Here is the part most day-trip guides bury, and it is the whole point: you do not need to plan a route. The bus sets you down at Porta San Giovanni, the main southern gate, and the whole town climbs uphill in front of you. There is no transfer to make and no center to find. You open our free self-guided San Gimignano tour, start it from wherever you are standing, and the voice guide takes the planning off your hands and walks the town with you, gate to fortress, stop by stop. That short climb in from the gate becomes the first beat of the day rather than a logistics problem.

Map of the self-guided San Gimignano walking tour loop
The walking-tour loop. You enter it the moment you arrive and the voice guide navigates you stop to stop.
Start the San Gimignano tour freeFree, in your browser, no app

The time math

San Gimignano is small. You can walk the main attractions in two to three hours, which makes a day trip here unusually relaxed. Still, leave Florence early. The bus takes about 90 minutes each way, and the early hours are when you get the town to yourself before the coach tours arrive mid-morning. Watch your return, too: the last bus from Poggibonsi to San Gimignano departs around 21:10, and you want to be in Poggibonsi by about 21:00 if you are pushing the evening. In practice, take an early bus out, give yourself five or six unhurried hours, and aim for a comfortable bus back rather than the very last one.

What you'll see

This is what a first-time visitor should not miss, with the practical reality attached:

  • Piazza della Cisterna (free, open 24/7): the triangular main square named for its 14th-century cistern, paved in herringbone brick and ringed by tower-houses and cafe terraces. The postcard image and the social heart of the town, and home to the world-champion gelato below.
  • Piazza del Duomo (free): the adjacent square a few steps up, flanked by towers, the hub of medieval political and religious life and home to the cathedral and Palazzo Comunale.
  • Collegiata di Santa Maria Assunta (frescoed interior ticketed; church hours ~10:00–19:30): plain outside, extraordinary inside. Black-and-white striped marble, vaults of frescoes by Lippo Memmi and Bartolo di Fredi, and Ghirlandaio's Santa Fina chapel. Too many visitors walk straight past the plain facade without going in, which is a genuine mistake. The interior is the single most underrated thing in town.
  • Palazzo Comunale & Civic Museum / Pinacoteca (€6; daily 10:00–19:30): the 13th-century town hall on Piazza del Duomo, with frescoed rooms and a gallery of Florentine and Sienese masters from the 13th to 15th centuries.
  • Torre Grossa (€5, often combined with the Palazzo museum; daily 10:00–19:30): at 54 meters and 218 steps with no elevator, the tallest tower and the only one open to climb, for the definitive panorama over the rooftops and the Tuscan hills.
  • Rocca di Montestaffoli (free, open 24/7): the ruined 14th-century fortress on the high ground, with one turret open and the best sunset and picnic spot in town.
  • Gelateria Dondoli on Piazza della Cisterna: multiple-time world-champion gelato, and for several travelers the entire reason to come.

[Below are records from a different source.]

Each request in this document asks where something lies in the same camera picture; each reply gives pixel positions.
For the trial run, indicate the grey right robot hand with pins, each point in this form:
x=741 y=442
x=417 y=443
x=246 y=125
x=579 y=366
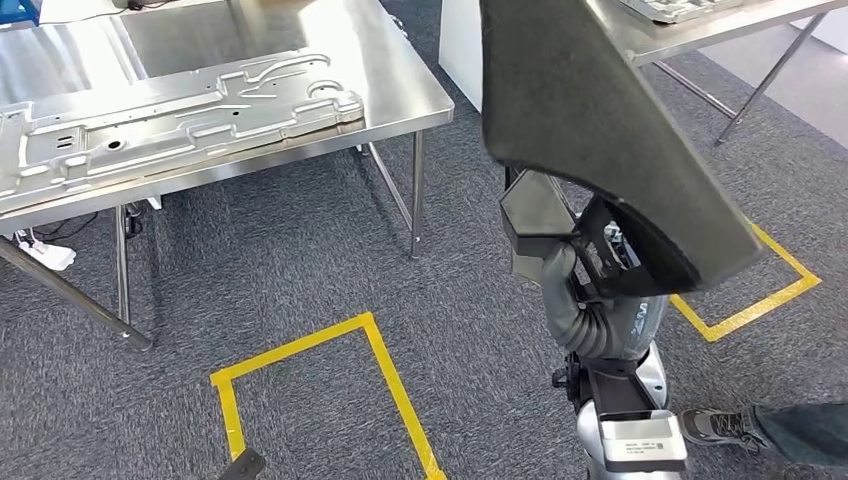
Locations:
x=560 y=278

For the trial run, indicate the black plastic panel part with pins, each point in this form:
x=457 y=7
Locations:
x=563 y=99

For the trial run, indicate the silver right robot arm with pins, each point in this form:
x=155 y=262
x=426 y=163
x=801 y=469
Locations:
x=590 y=338

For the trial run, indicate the stainless steel workbench table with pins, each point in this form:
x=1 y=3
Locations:
x=397 y=79

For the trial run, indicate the small stamped metal part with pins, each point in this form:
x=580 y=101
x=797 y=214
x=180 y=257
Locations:
x=676 y=10

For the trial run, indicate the person's foot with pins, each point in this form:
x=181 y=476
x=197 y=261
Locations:
x=715 y=429

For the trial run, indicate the white cabinet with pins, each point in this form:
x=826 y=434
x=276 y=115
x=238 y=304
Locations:
x=460 y=53

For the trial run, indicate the stainless steel side table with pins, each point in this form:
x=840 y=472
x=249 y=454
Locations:
x=662 y=40

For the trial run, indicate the person's leg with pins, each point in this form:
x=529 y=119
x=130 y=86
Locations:
x=802 y=434

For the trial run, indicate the large stamped metal sheet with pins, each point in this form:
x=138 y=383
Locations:
x=166 y=132

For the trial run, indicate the white power strip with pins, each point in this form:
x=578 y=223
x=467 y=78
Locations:
x=50 y=256

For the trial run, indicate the blue plastic crate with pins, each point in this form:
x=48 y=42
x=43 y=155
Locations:
x=16 y=10

A note on tickets: a San Gimignano Pass bundles museum entry if you plan to visit several. Check the current price and inclusions on arrival.

The route the tour walks with you

Instead of a generic "see the towers, then the square" list, you walk one efficient climb from the gate and the tour walks it with you. This is the six-stop order, starting at the bus stop at Porta San Giovanni and ending high at the Rocca, so you barely backtrack:

  1. 1
    Porta San Giovanni Free · your start

    The grand southern gate and the arrival point for nearly every visitor, with the buses and car parks just outside. Step through it and the medieval street opens straight ahead, towers already poking above the rooftops.

  2. 2
    Piazza della Cisterna Free

    The triangular, herringbone-paved well square ringed by medieval tower-houses, the postcard image and social heart of the town. Grab a terrace seat and people-watch, and queue at Gelateria Dondoli on the square.

    Piazza della Cisterna
  3. 3
    Palazzo Comunale (Palazzo del Popolo) Museum €6

    The 13th-century town hall on Piazza del Duomo, seat of civic power, holding the Civic Museum and Pinacoteca with Coppo di Marcovaldo, Benozzo Gozzoli and Filippino Lippi, and the entrance to Torre Grossa.

  4. 4
    Collegiata di Santa Maria Assunta Ticketed

    San Gimignano's plain-faced Romanesque cathedral, hiding one of Tuscany's great fresco cycles by Lippo Memmi and Bartolo di Fredi, with Ghirlandaio's Santa Fina chapel. UNESCO core, and easy to walk past without realizing what is inside.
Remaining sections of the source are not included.